Much of the data remains based on the RIDE-authorized review of all schools around the state by the architectural firm Jacobs, which wrote a report on its findings back in 2016. As was the case then as is now, Martin was deemed to be one of the most deficient academic facilities in the state. In 2016 dollars, the 45-year-old building needed some $60 million in renovations.

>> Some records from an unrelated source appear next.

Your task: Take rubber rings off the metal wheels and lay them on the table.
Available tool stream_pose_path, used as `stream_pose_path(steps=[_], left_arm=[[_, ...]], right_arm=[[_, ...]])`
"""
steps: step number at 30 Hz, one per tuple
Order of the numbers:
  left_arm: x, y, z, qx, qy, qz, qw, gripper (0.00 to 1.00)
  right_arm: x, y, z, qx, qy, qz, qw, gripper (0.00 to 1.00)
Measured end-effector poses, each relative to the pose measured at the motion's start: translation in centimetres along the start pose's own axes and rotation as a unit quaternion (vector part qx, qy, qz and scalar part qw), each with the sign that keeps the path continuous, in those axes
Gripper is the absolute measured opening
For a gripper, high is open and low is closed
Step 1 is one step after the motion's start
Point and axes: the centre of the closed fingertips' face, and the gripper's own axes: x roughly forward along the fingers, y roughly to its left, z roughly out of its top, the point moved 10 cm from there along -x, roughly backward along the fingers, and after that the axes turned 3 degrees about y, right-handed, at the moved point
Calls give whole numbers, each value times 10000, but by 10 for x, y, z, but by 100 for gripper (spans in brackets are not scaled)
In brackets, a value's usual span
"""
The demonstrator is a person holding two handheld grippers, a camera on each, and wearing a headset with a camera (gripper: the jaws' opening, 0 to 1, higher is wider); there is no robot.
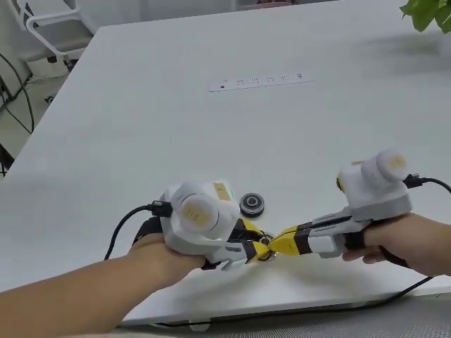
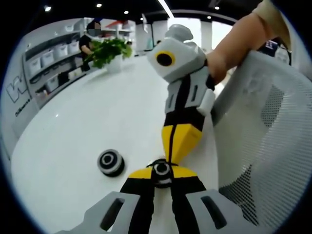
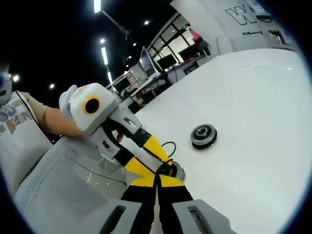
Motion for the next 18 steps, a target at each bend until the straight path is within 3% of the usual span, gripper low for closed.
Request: stream_pose_path(steps=[7,18], left_arm=[[0,2,-2,-63,-106,-80,9999,12],[0,2,0,-216,-115,-202,9995,15]], right_arm=[[-1,-3,0,-185,82,-131,9997,0],[-4,-8,1,-150,-13,-215,9997,0]])
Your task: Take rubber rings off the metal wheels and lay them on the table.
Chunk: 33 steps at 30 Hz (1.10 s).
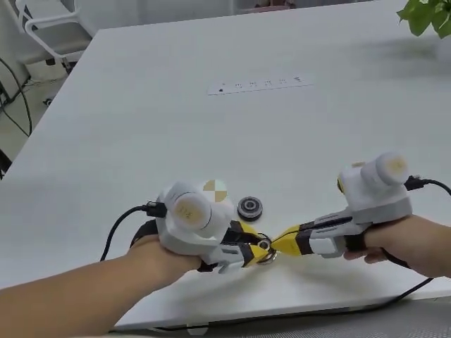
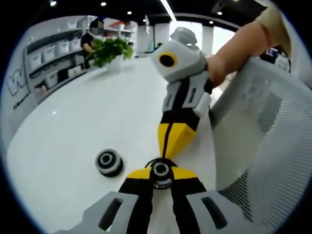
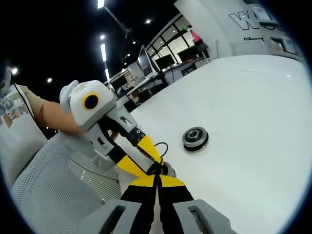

For reasons obvious and otherwise that figure has grown substantially since.
Under the latest plan completed by Peregrine and the district’s architects from Ai3, Martin’s open classroom configuration, considered to be on the cutting edge of educational instruction back in the 1970s, would be rid of completely and replaced with a new, three-story wing of traditional rooms (one floor each for sixth, seven and eighth grades) with separate walls and doors on the north end of the existing structure.
The auditorium, gymnasium and cafeteria at Martin would remain to some extent in their current form, but receive significant upgrades, while the rest of the building would pretty much be demolished.
The Martin project would also consist of building an all-encompassing home base for the district’s Pre-Kindergarten program, meaning every participating toddler, including those with Special Needs, from around the city would take instruction there rather than in other facilities like the Oldham Early Learning Center on Bart Drive in Riverside still known to many as the former Meadowcrest Elementary School.
The Pre-K classrooms would comprise a reconstructed section built where the program is currently located on the south side of the building.
At Waddington, construction would focus on a two-story addition while converting the existing open classrooms in the vein of those at Martin into the traditional setup for modern academic and safety reasons.
There is, however, one significant difference between the endeavors.
Unlike the EPHS project, which of course meant constructing a whole new building, the process of renovating both Martin and Waddington would be more lengthy because work would need to be done while each remained active facilities.
It is estimated to take between three to six years for them to be completed in full, including exterior features such as new community recreational fields at Martin.